Moringa

Moringa: Description
The species of this genus are deciduous, small shrubs or trees with succulent, tuberous or beet-shaped roots or „bottle trees“ with succulent, swollen stems. Their succulent parts in particular contain mustard oil glycosides with a strong horseradish aroma. Some of the shrubby species have very few branches that dry up during periods of drought. In humid periods, they sprout out of the roots with rapid growth.

Stipules lack or sometimes form stalked glands on the bases of the leaf-stalks and partial leaves. In axillary, spiky or zymous inflorescences many flowers stand together. The hermaphroditic, five-pointed flowers are very small to strongly zygomorphic. Between the five free, fertile stamens there are three to five staminodes.

Two to four carpels have grown together to form an upper to semi-lower, stemmed and cylindrical ovary, which carries a slender, tubular stylus without scar rays.

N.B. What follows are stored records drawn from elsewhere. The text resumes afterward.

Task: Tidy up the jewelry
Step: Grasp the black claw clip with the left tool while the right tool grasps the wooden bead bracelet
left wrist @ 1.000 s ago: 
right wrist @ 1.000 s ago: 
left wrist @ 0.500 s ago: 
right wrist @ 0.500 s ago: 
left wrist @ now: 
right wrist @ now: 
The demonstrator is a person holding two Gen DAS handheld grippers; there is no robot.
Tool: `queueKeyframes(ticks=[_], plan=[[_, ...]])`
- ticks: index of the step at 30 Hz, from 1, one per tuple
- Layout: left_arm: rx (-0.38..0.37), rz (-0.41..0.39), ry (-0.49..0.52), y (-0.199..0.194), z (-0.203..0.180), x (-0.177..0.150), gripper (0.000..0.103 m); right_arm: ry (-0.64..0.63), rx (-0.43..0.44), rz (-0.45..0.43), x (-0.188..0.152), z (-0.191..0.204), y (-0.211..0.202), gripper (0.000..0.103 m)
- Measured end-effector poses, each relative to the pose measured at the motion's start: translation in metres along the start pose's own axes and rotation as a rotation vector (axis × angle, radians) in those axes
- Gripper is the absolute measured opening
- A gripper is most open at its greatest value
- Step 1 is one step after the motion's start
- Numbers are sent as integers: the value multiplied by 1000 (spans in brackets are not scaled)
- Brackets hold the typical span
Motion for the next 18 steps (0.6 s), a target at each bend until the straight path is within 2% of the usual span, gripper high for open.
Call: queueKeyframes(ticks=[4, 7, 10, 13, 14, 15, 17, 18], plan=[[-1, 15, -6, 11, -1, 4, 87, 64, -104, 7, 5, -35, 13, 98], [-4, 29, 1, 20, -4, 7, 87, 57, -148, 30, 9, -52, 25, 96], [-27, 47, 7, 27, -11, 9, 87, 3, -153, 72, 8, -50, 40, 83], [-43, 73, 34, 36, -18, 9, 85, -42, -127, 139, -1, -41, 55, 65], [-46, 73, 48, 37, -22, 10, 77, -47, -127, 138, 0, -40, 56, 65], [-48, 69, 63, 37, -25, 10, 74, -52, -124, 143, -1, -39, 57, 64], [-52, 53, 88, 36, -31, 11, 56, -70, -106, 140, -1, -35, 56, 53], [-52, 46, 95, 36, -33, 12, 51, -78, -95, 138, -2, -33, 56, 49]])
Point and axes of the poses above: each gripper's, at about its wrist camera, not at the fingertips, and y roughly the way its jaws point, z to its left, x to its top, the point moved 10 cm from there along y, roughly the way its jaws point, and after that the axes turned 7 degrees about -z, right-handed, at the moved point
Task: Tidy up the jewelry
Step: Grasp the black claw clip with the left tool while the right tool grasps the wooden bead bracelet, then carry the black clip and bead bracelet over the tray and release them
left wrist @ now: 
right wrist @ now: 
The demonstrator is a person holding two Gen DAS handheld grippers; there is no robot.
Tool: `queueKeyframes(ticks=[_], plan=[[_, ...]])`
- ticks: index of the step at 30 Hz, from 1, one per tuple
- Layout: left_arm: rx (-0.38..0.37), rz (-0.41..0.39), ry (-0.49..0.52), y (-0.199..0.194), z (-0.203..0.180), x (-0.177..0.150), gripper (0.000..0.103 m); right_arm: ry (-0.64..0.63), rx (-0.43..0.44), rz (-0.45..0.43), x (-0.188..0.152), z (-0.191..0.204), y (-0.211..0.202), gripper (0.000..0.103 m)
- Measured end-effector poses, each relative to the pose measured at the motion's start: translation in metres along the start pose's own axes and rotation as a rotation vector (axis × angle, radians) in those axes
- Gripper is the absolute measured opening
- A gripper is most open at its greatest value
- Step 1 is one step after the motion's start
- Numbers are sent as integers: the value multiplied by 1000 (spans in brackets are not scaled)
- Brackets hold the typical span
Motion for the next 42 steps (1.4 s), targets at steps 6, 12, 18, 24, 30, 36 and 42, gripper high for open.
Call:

The woody, three- to twelve-edged capsule fruit consists of three flaps that ripen when ripe. The numerous, mostly winged seeds do not contain any nutritive tissue.
The plant family is very small with one genus and 13 species. The cruciferous plants are more closely related to the caper plants, which were first discovered by DNA analyses. Moringa section with short flower cup and semi-substrate ovary, Donaldsonia Verdc section.